■ WHAT IS REQUIRED: Every line of the data, first to last, must be written out unchanged.

■ RAW DATA:
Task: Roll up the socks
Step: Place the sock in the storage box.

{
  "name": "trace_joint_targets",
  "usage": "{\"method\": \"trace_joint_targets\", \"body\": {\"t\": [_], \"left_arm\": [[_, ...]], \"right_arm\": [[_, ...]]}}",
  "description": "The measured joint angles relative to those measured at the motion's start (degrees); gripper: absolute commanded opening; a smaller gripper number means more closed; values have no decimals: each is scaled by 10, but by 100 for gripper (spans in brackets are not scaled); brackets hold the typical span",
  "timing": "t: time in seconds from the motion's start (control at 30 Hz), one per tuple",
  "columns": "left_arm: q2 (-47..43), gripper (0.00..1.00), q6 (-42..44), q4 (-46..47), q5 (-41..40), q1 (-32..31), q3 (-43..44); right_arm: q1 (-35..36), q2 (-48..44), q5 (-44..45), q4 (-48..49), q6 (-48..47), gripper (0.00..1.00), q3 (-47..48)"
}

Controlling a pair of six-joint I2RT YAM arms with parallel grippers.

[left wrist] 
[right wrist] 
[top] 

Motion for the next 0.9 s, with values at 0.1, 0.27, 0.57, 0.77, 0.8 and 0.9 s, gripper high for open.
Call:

■ EXERCISE SOLUTION:
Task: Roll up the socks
Step: Place the sock in the storage box.

{
  "name": "trace_joint_targets",
  "usage": "{\"method\": \"trace_joint_targets\", \"body\": {\"t\": [_], \"left_arm\": [[_, ...]], \"right_arm\": [[_, ...]]}}",
  "description": "The measured joint angles relative to those measured at the motion's start (degrees); gripper: absolute commanded opening; a smaller gripper number means more closed; values have no decimals: each is scaled by 10, but by 100 for gripper (spans in brackets are not scaled); brackets hold the typical span",
  "timing": "t: time in seconds from the motion's start (control at 30 Hz), one per tuple",
  "columns": "left_arm: q2 (-47..43), gripper (0.00..1.00), q6 (-42..44), q4 (-46..47), q5 (-41..40), q1 (-32..31), q3 (-43..44); right_arm: q1 (-35..36), q2 (-48..44), q5 (-44..45), q4 (-48..49), q6 (-48..47), gripper (0.00..1.00), q3 (-47..48)"
}

Controlling a pair of six-joint I2RT YAM arms with parallel grippers.

[left wrist] 
[right wrist] 
[top] 

Motion for the next 0.9 s, with values at 0.1, 0.27, 0.57, 0.77, 0.8 and 0.9 s, gripper high for open.
Call:

The given output is complete.